= Woodwind & Brasswind =

American musical instrument retailer

Woodwind & Brasswind was the largest online retailer of band and orchestra instruments in the United States. Formerly based in South Bend, Indiana, the company served customers exclusively through their website and call center before being converted to Music & Arts Center in 2024.

==History==
Originally founded in 1978 as The Woodwind, the store was established in a converted barbershop in South Bend, Indiana, and marketed its products via a hand-typed flyer that was mailed to 350 music teachers in the Midwest.

In the 1980s, The Woodwind expanded its product offering to brass instruments and became The Woodwind & The Brasswind. Outgrowing the original location, the company moved into a larger location with a retail store, a warehouse, and a dedicated call center to support its mail-order business. In the 1990s, the number of call center agents increased from 12 to 75, and the company launched its first website.

On April 1, 1999, the company relocated to 4004 Technology Drive in South Bend and simplified its name to The Woodwind & Brasswind. The company's retail store at the new location was the largest musical instrument store in the region.

In 2002, Woodwind & Brasswind acquired Music123.com, a New Jersey–based online retailer of musical instruments and equipment, and hired Music123.com founders Stephan and Richard Zapf.

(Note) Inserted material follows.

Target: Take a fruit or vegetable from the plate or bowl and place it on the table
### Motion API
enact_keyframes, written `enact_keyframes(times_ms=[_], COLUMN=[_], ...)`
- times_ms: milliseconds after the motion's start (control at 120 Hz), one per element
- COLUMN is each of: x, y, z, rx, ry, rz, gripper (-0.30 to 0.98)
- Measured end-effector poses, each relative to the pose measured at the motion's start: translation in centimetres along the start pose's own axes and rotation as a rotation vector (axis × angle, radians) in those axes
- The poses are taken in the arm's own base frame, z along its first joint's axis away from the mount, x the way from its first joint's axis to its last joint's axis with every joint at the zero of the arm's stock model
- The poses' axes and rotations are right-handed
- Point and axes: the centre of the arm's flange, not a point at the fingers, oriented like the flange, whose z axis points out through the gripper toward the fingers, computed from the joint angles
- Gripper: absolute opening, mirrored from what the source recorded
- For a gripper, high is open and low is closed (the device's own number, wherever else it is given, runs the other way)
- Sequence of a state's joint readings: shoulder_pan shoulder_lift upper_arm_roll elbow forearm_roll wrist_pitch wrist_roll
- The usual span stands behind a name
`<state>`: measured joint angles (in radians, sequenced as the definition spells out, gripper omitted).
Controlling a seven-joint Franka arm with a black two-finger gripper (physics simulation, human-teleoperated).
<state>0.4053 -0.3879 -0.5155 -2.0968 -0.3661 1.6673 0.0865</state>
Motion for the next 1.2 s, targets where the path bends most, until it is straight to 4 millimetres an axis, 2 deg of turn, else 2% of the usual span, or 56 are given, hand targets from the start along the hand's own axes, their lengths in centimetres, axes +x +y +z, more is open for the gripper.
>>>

In 2004, Woodwind & Brasswind terminated the Zapf brothers, beginning a two-year legal dispute concerning the terms of the acquisition and the brothers' employment. The resulting verdict was unfavorable to Woodwind & Brasswind, causing the company to default on various loans and payable accounts. On November 21, 2006, Woodwind & Brasswind filed for bankruptcy protection.

On November 28, 2006, Guitar Center offered $37.1 million for the purchase of Woodwind & Brasswind. A few weeks later on December 6, Steinway Musical Instruments offered $40.1M for acquisition, but subsequently announced on its Investor Relations page on January 16, 2007, its intention to terminate its asset purchase agreement with Dennis Bamber Inc. d/b/a/ Woodwind and Brasswind. Guitar Center purchased the assets of Dennis Bamber, Inc., D/B/A The Woodwind & The Brasswind in an agreement dated January 30, 2007.

In 2011, the company closed its South Bend retail store and warehouse, and announced its intention to transfer its call center employees to Indianapolis by the end of the year.

On November 13, 2020, during the COVID-19 pandemic, Guitar Center announced that it planned to file for Chapter 11 bankruptcy protection after negotiating a debt-cutting deal with key investors and lenders. Guitar Center said it had received up to $165 million in new equity, and lenders agreed to reduce its debt by around $800 million. Guitar Center filed for bankruptcy on November 21, 2020. The company emerged from Chapter 11 bankruptcy on December 23, 2020, after a reorganization deal added additional equity and debt capital.

In 2024, Woodwind & Brasswind was rebranded as Music & Arts.

==Sponsor of awards==
- Arion Award, a national award for outstanding achievement in scholastic standing, contributions to one's musical organization, and demonstration of personal and professional performing ability and musicianship.